■ Problem:
Each line of the data should be repeated precisely.

[Given information Boundary: Start]

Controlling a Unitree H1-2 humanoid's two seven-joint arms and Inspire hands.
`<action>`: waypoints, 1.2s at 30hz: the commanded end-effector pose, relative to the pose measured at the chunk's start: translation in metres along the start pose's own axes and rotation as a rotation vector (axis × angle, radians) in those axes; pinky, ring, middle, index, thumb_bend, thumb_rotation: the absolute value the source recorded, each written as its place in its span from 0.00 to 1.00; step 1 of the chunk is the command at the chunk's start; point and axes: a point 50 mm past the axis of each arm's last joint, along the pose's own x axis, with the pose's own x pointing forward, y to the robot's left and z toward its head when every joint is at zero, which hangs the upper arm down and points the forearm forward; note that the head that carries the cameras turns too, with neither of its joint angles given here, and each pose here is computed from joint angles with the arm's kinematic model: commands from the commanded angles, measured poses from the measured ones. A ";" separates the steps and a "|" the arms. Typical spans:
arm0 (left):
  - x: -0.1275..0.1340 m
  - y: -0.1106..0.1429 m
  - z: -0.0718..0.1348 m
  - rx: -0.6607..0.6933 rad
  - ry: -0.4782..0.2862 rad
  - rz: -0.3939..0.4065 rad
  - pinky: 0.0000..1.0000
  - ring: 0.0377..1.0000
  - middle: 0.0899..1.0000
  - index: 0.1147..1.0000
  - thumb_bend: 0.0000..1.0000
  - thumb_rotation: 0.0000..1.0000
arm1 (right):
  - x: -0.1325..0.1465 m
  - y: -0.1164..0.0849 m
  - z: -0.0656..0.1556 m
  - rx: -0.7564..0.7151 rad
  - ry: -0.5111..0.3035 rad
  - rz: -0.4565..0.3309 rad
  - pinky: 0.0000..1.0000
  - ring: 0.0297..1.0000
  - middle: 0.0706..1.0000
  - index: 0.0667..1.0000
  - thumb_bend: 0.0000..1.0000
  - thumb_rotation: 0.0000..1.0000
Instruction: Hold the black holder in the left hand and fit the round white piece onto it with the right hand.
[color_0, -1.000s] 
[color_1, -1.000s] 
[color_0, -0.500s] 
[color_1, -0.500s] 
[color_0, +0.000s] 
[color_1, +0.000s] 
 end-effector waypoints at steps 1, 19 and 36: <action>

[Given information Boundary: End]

■ Finished exercise:
Controlling a Unitree H1-2 humanoid's two seven-joint arms and Inspire hands.
`<action>`: waypoints, 1.2s at 30hz: the commanded end-effector pose, relative to the pose measured at the chunk's start: translation in metres along the start pose's own axes and rotation as a rotation vector (axis × angle, radians) in those axes; pinky, ring, middle, index, thumb_bend, thumb_rotation: the absolute value the source recorded, each written as its place in its span from 0.00 to 1.00; step 1 of the chunk is the command at the chunk's start; point and axes: a point 50 mm past the axis of each arm's last joint, along the pose's own x axis, with the pose's own x pointing forward, y to the robot's left and z toward its head when every joint is at zero, which hangs the upper arm down and points the forearm forward; note that the head that carries the cameras turns too, with neither of its joint angles given here, and each pose here is computed from joint angles with the arm's kinematic model: commands from the commanded angles, measured poses from the measured ones. A ";" separates the steps and a "|" the arms. Typical spans:
arm0 (left):
  - x: -0.1275..0.1340 m
  - y: -0.1106..0.1429 m
  - z: -0.0718..0.1348 m
  - rx: -0.6607..0.6933 rad
  - ry: -0.4782..0.2862 rad
  - rz: -0.3939..0.4065 rad
  - pinky: 0.0000..1.0000
  - ring: 0.0377..1.0000
  - middle: 0.0899..1.0000
  - index: 0.1147..1.0000
  - thumb_bend: 0.0000..1.0000
  - thumb_rotation: 0.0000..1.0000
arm1 (right):
  - x: -0.1325..0.1465 m
  - y: -0.1164..0.0849 m
  - z: -0.0656..0.1556 m
  - rx: -0.7564..0.7151 rad
  - ry: -0.5111..0.3035 rad
  - rz: -0.4565..0.3309 rad
  - pinky: 0.0000..1.0000
  - ring: 0.0297..1.0000
  - middle: 0.0706..1.0000
  - index: 0.0667..1.0000
  - thumb_bend: 0.0000..1.0000
  - thumb_rotation: 0.0000..1.0000
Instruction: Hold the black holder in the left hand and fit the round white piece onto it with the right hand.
[color_0, -1.000s] 
[color_1, -1.000s] 
[color_0, -0.500s] 
[color_1, -0.500s] 
[color_0, +0.000s] 
[color_1, +0.000s] 
 end-effector waypoints at steps 1, 19 and 36: <action>

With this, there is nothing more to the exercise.